Pero las injusticias continuaban y la criminalidad cada vez se sentía más cerca. Incluso, fue secuestrado por un sicario del propio gobierno, quien solicitó su ayuda para poder abandonar el bajo mundo sin ser asesinado por la policía de la república.

Para cerrar con broche de oro, le informaron que cerrarían esa misión. “Pero cómo va a ser, si esto es el único tesoro que tenemos en el Caribe. Todos son benditas parroquias y colegios, pero como esos dan muchos chavos, esos no los cierran”, reprochó el joven con profunda decepción, al reconocer la falta de prioridades de la estructura religiosa.

Lo relocalizaron en Puerto Rico. Se deprimió. No podía dormir, solo lloraba. “Ahí encontré a los panas míos de antes, empezamos a ir a conciertos de metal, y se me fue to´”, dijo entre carcajadas con su particular dinamismo. “Empecé a janguear sanamente, a volver a encontrarme conmigo mismo”, contó a quien catalogan como rebelde.

Su decepción con la Iglesia nunca afectó su compromiso con la gente. Recuerda con emoción las estrategias que utilizaba para captar la atención de los visitantes a misa. “Yo me salía del podio, caminaba encima de los bancos, me tiraba por las escaleras, pero hacía algo que tenía que ver con el tema”, recordó el aún sacerdote, quien logró tocar vidas de niños, jóvenes y adultos con su dinamismo. Incluso, visitaba los bares de su pueblo natal, donde compartía con la gente, que no salían de su asombro y hasta le pedían que dirigiera círculos de oración en pleno bullicio.

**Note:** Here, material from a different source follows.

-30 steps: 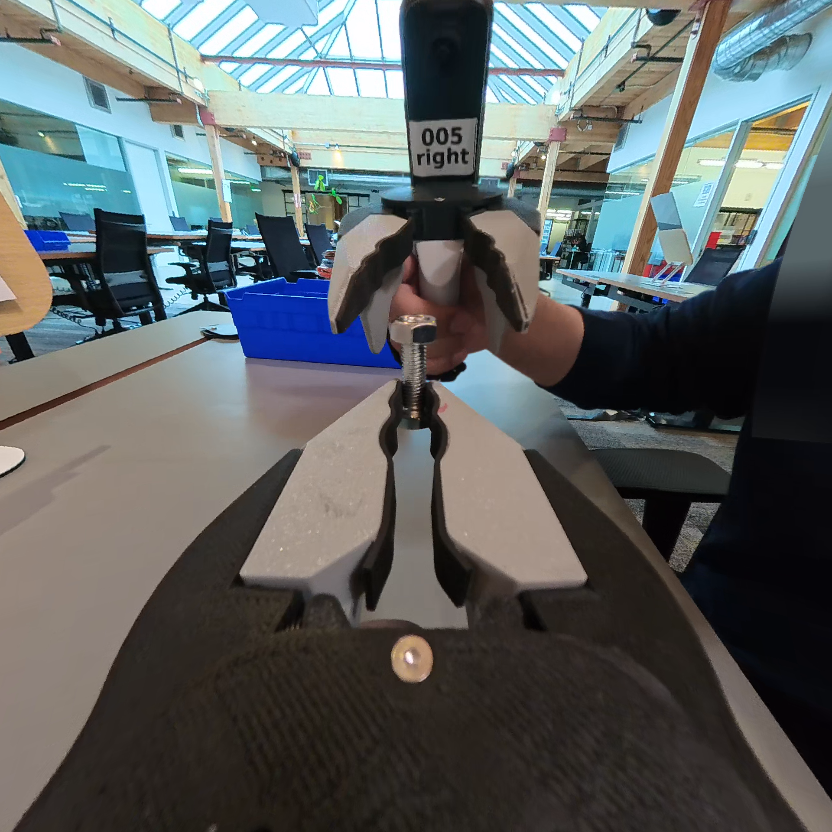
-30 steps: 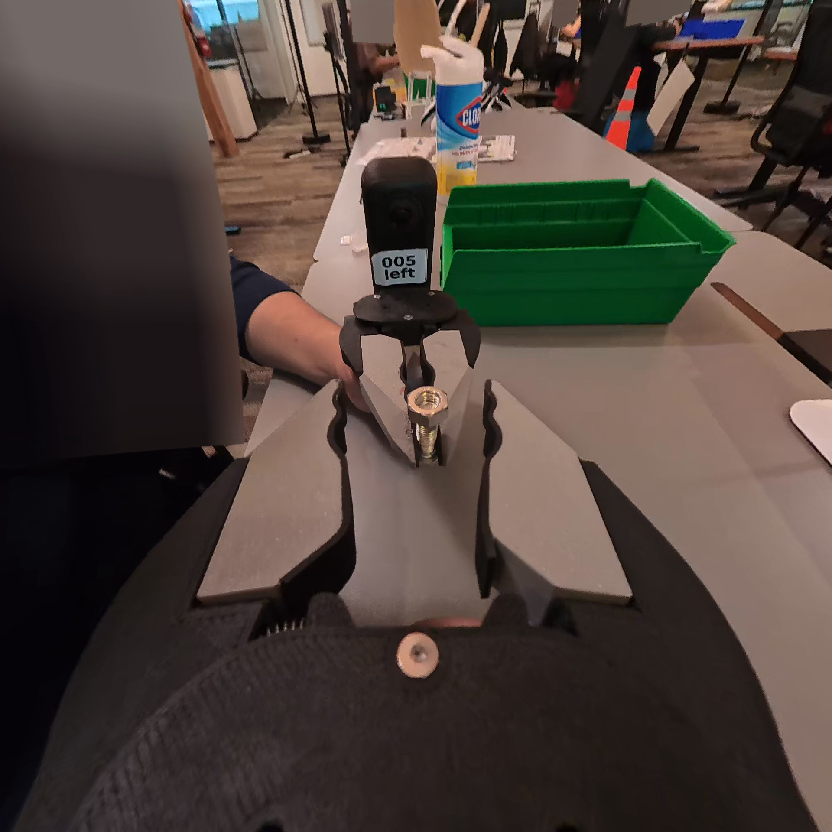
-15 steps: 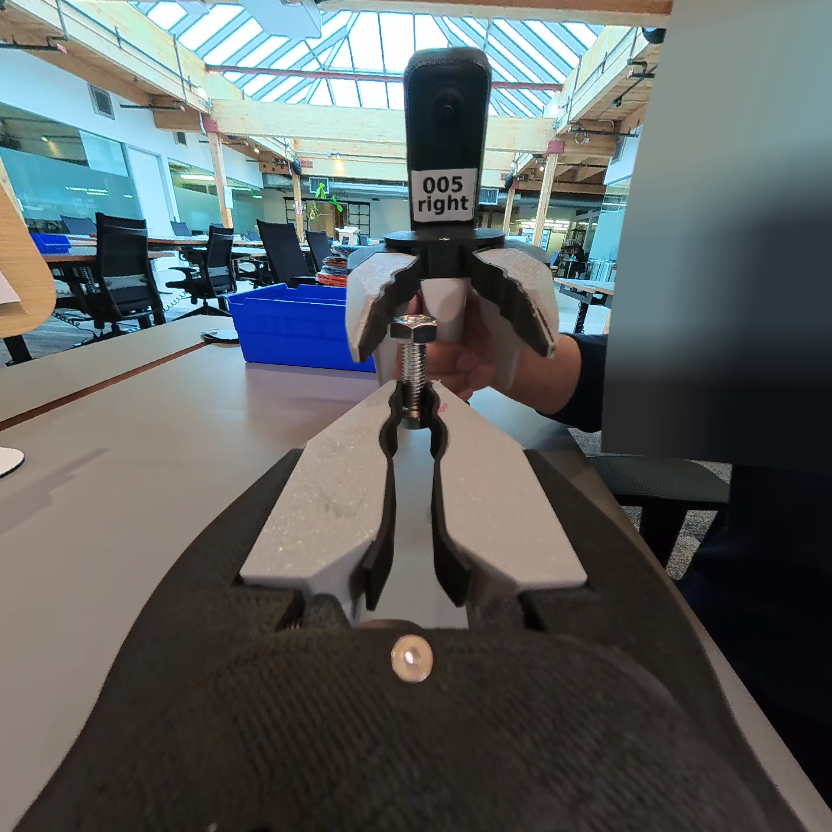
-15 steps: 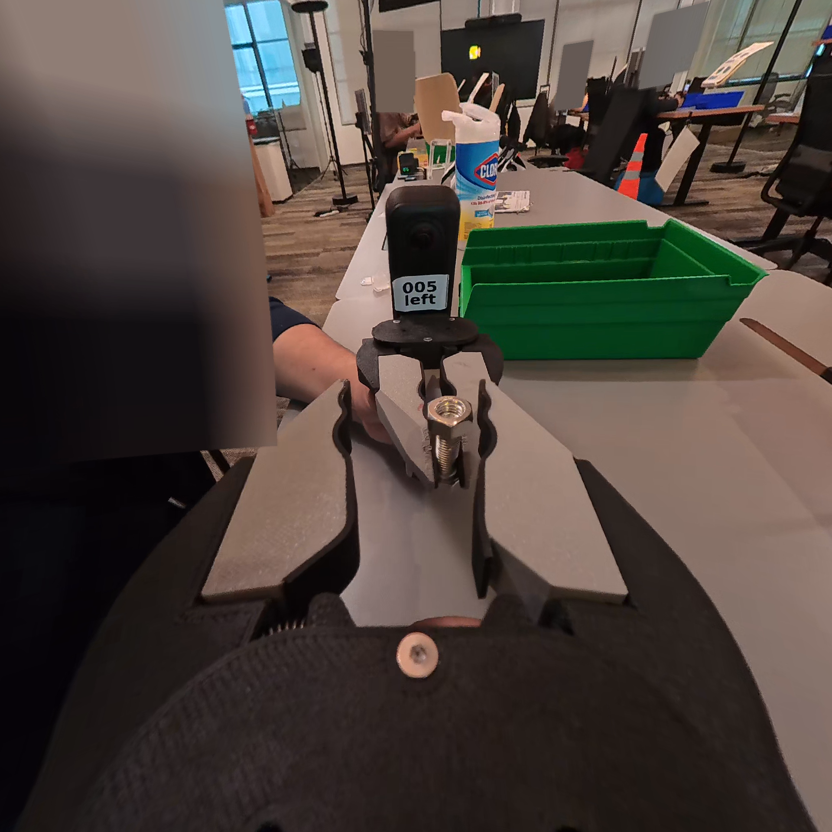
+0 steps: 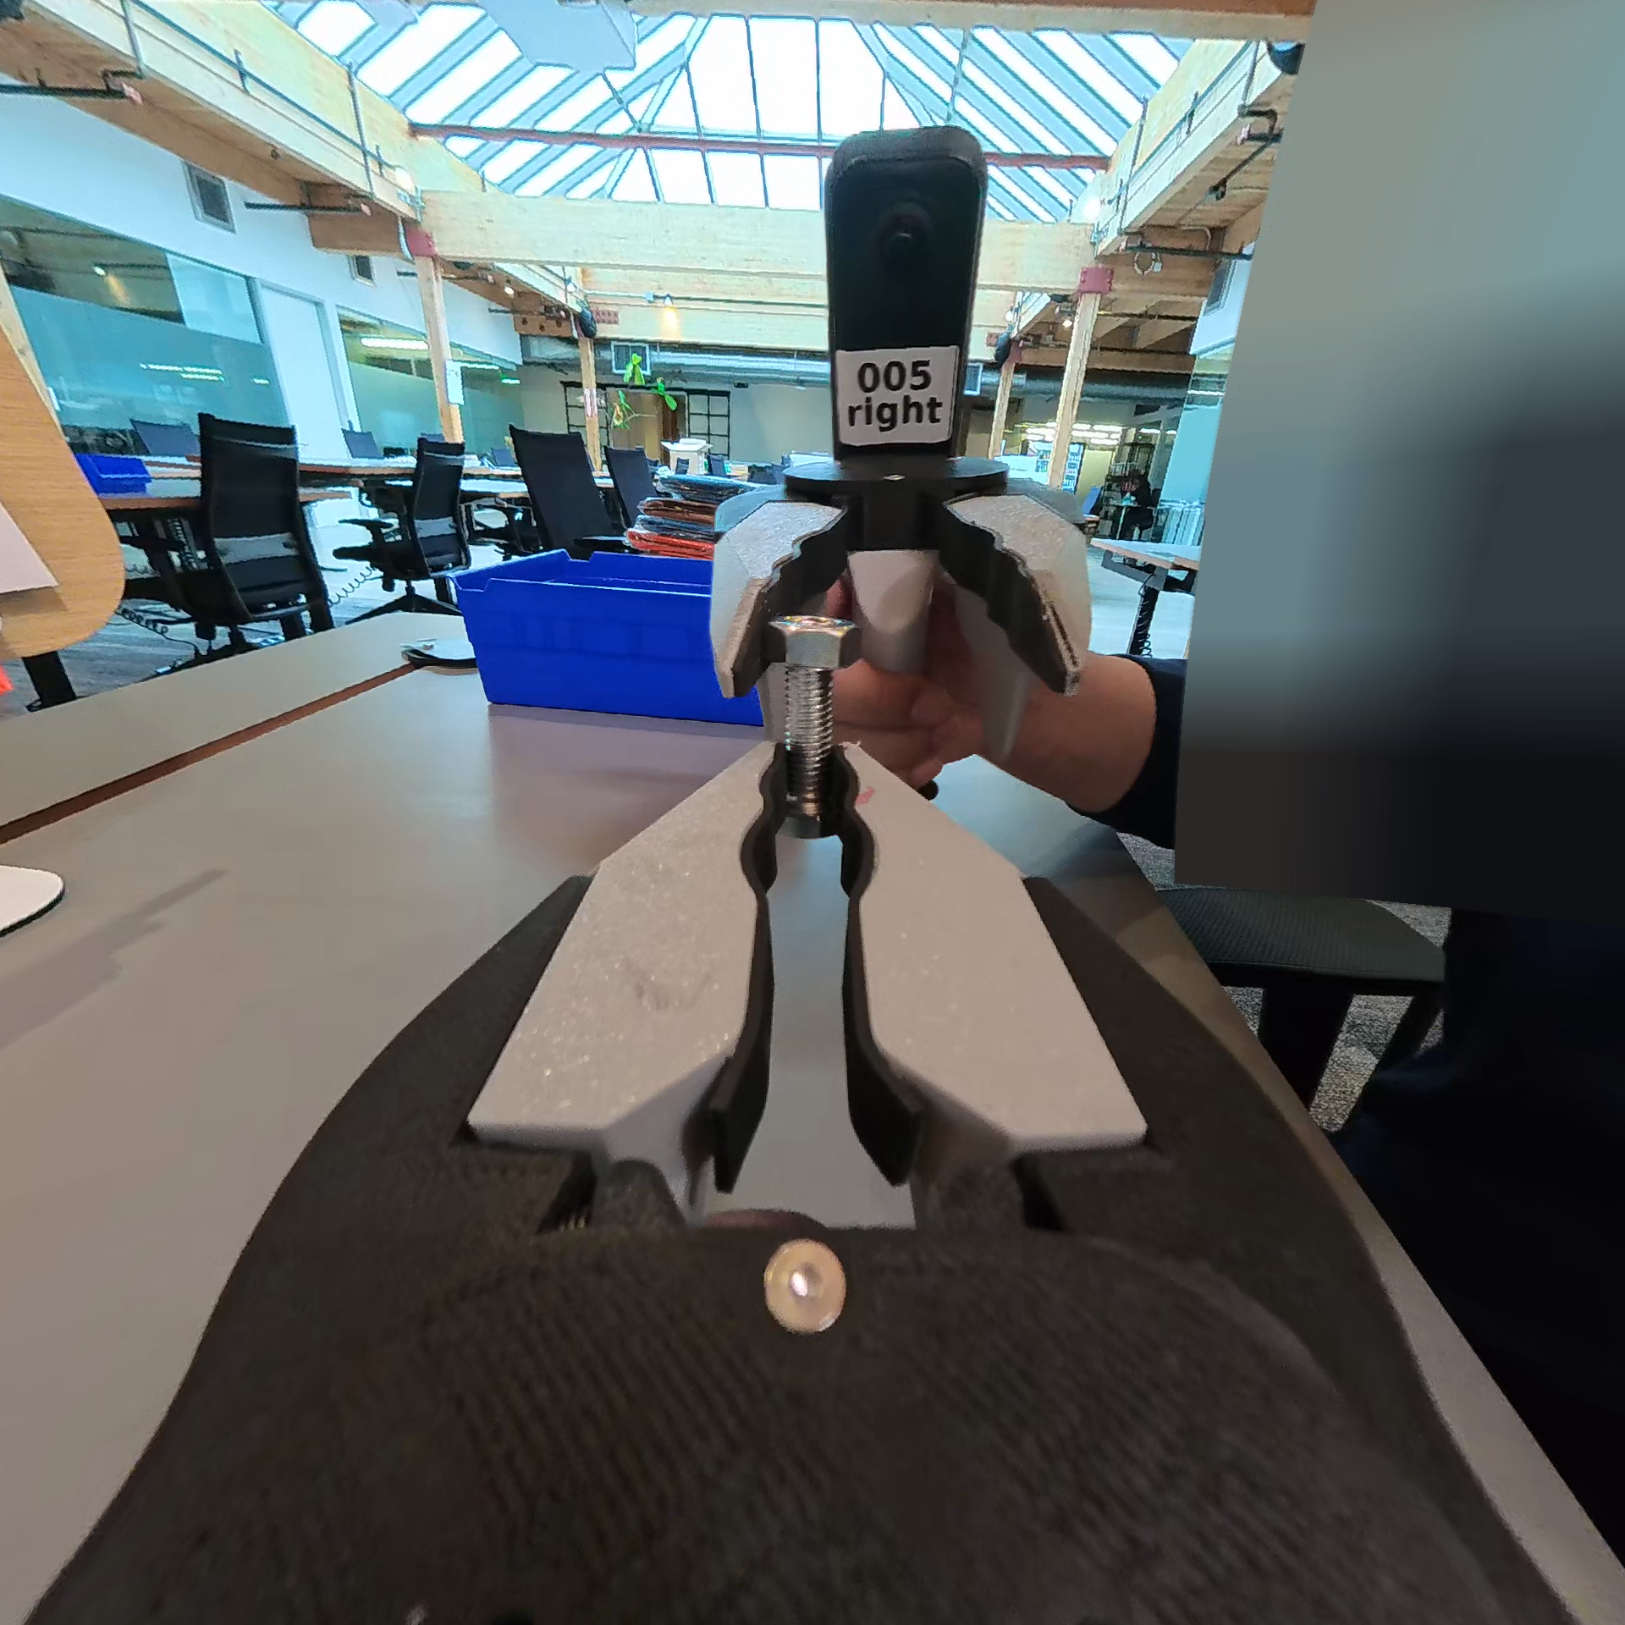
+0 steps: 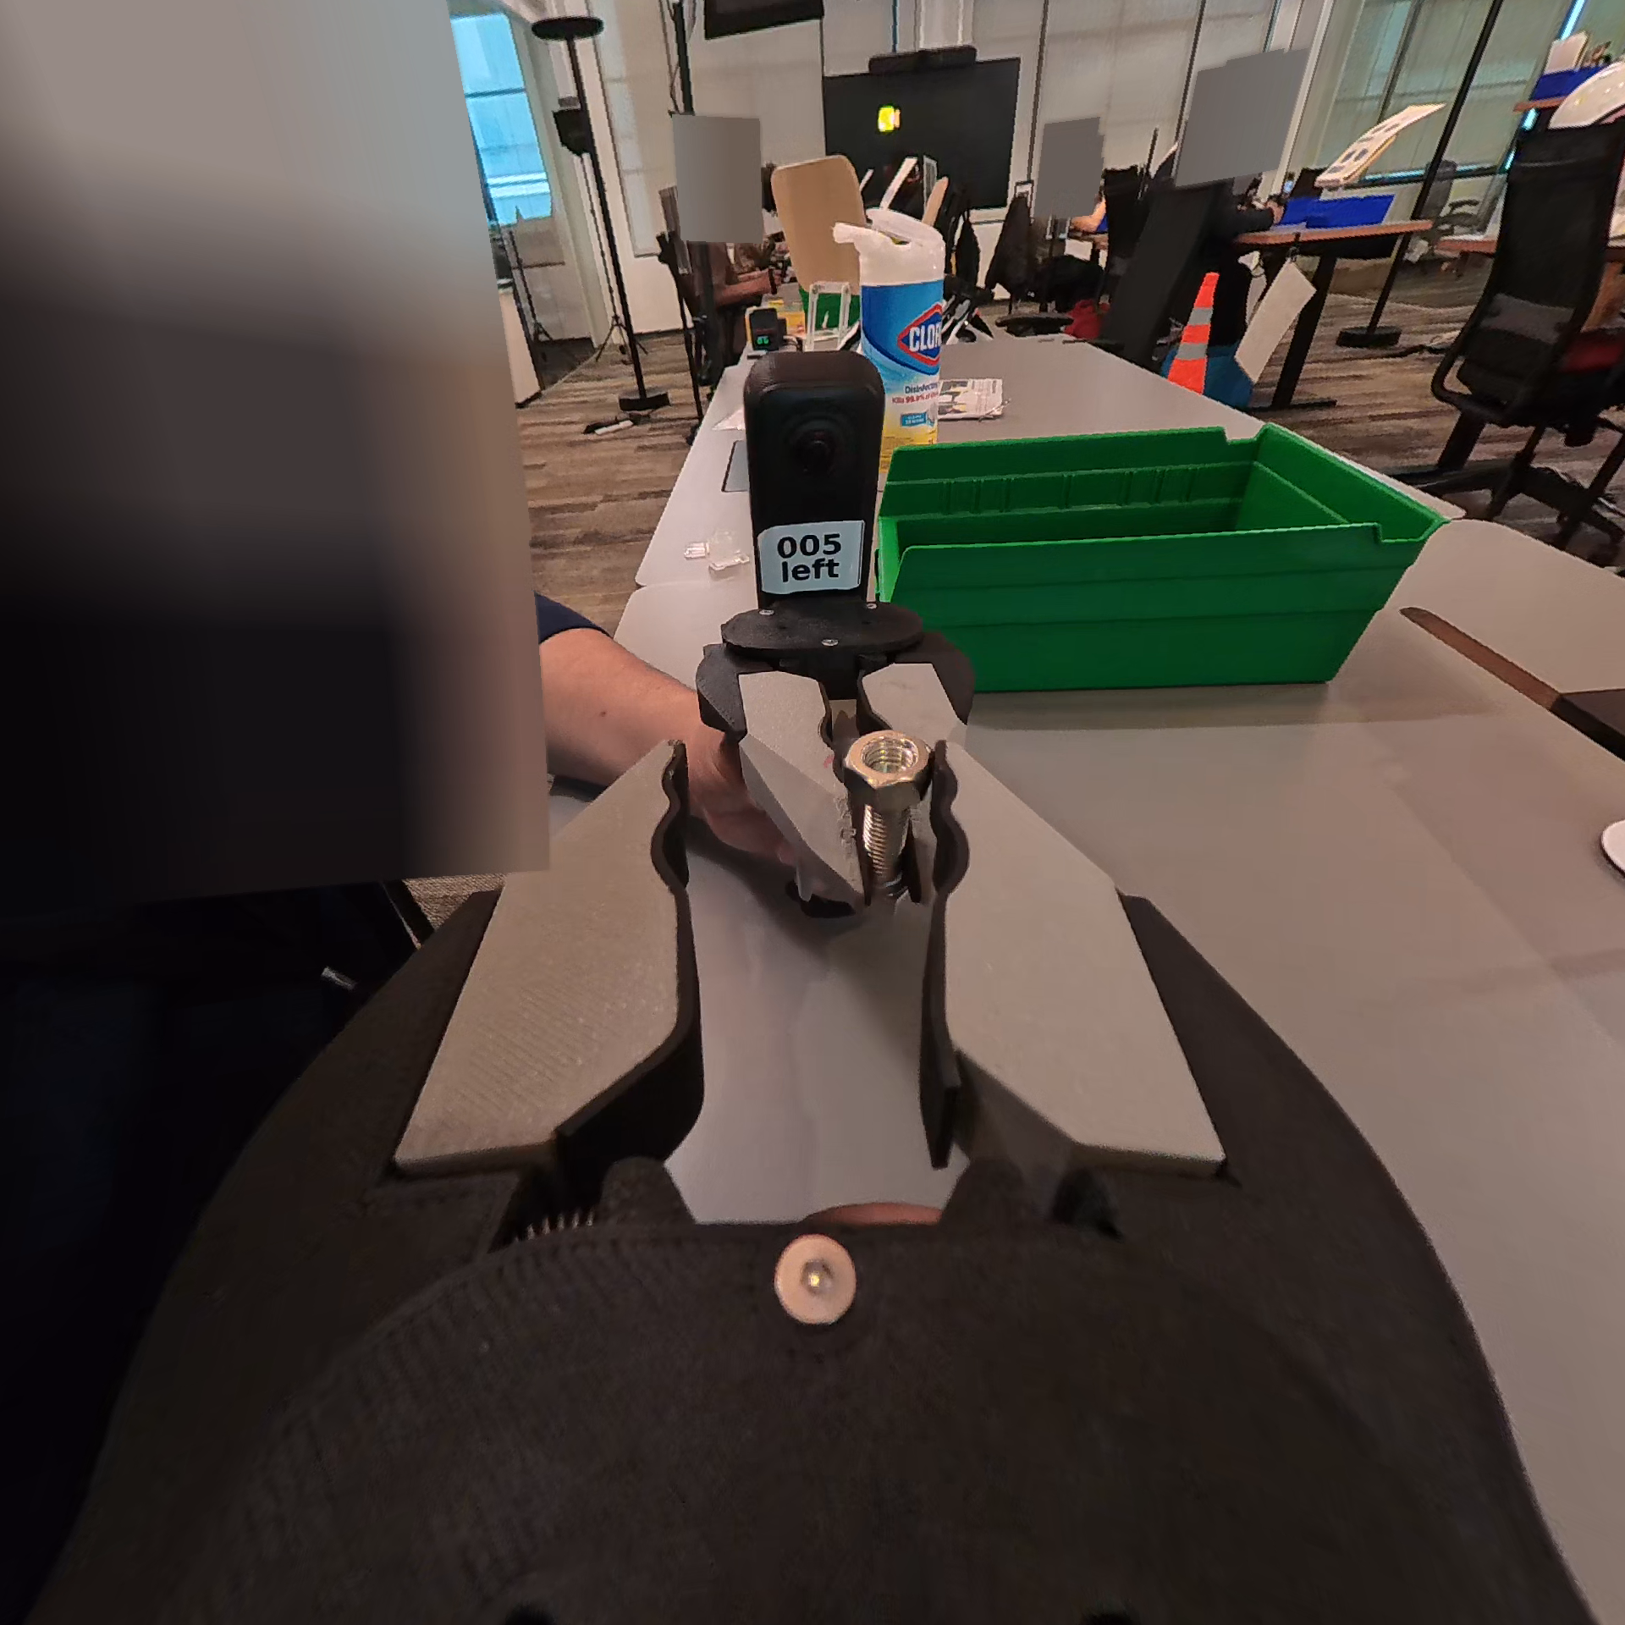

En verano del 2015, tomó una decisión final y firme: abandonaría el sacerdocio. Ha sufrido la resistencia de sus padres, se siente juzgado e incomprendido por muchos, pero su fe no se ha quebrantado. “La relación mía con Dios no me la puede frenar un hombre”, concluyó el joven, orgulloso de no ceder al fanatismo. Su objetivo no ha cambiado, seguirá sirviendo a Dios, pero sin cargar “el ataúd” que le entregaron hace unos años.